Fetterman, whose everyman appeal has boosted him in the campaign, has drawn scrutiny for only agreeing to join a single debate after suffering a stroke in May. Oz asked for five and the release of Fetterman’s medical records.

Ohio

In fundraising, Ryan has dominated his Republican opponent, J.D. Vance, the never-Trumper turned mega-Trumper who wrote “Hillbilly Elegy.” (”J.D. is kissing my ass, he wants my support so bad,” Trump recently told a rally.)

But even as he runs what has been viewed as a strong campaign, Ryan is far from a clear front-runner in a state that went for Trump by 8 percentage points in the 2020 presidential election.

On Oct. 5, The Associated Press reported that Ryan had received campaign donations from drug companies accused of playing roles in the opioid crisis.

Wisconsin

Johnson is a boogeyman to Democrats, known for spreading misinformation about COVID-19 and election integrity, and for downplaying the gravity of the Jan. 6 attack on the Capitol. (He said the attack would have concerned him more if the rioters represented Black Lives Matter.)
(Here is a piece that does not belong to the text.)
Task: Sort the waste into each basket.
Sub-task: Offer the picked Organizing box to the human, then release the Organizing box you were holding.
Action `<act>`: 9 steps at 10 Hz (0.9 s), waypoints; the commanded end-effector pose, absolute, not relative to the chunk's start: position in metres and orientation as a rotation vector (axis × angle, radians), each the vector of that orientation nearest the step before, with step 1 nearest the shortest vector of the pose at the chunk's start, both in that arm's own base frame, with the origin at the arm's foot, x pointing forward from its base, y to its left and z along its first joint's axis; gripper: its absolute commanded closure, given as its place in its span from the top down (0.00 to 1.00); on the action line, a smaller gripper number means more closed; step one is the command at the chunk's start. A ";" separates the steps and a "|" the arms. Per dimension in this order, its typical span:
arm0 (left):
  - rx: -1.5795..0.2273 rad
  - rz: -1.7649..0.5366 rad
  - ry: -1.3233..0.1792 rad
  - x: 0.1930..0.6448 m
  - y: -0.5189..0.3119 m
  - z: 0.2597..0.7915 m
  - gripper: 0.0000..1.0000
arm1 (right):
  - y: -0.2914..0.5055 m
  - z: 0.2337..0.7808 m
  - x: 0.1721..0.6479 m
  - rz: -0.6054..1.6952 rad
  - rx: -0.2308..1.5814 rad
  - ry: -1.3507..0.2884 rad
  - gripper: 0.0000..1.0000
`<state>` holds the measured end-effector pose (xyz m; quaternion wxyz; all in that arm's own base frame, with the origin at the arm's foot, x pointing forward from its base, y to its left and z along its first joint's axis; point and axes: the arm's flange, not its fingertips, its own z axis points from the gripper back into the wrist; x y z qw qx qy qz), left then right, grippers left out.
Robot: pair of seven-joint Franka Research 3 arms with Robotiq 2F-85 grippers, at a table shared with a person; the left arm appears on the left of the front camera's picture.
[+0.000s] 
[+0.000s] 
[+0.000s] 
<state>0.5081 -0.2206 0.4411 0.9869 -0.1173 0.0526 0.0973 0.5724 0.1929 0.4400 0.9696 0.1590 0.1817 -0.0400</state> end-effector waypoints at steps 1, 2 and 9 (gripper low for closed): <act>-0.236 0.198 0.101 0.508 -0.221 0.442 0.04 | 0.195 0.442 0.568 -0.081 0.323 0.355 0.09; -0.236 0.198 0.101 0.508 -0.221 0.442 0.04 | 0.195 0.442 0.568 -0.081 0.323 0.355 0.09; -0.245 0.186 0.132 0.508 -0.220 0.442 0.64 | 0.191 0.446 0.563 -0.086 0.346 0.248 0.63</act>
And Democrats have long seen an opening to dispatch the Republican senator after two terms in a state that Biden won in 2020. Johnson’s favorability rating in the state polls is under 40%, according to Marquette Law School’s surveys.

But Republicans may be having some success tying Barnes, a progressive Black former community organizer, to the "defund the police" movement. He has said he does not support defunding the police.

Nevada

Polls signal a photo finish ahead in Nevada, where Sen. Catherine Cortez Masto is in a battle with Adam Laxalt, the state’s former attorney general. Laxalt, endorsed by Trump, is looking to tap into a bloc of swing Latino voters to unseat the incumbent in the race.

Laxalt has struggled to keep up with Cortez Masto in the fundraising battle. But Laxalt has still led the one-term senator in many recent polls, and a COVID-era cocktail of rising rents and high gas prices in the state could play to his advantage.

CNN reported last Thursday that its polling put Biden’s approval rating in Nevada at just 39%.

Rubashkin, the Inside Elections analyst, also said Nevada is perhaps the “most favorable pickup opportunity for the Republican Party” because Laxalt has past experience running statewide.

“Compared to the rest of the candidates that Republicans are running in these most competitive races, he has shown himself to be capable of not getting in his own way,” Rubashkin said.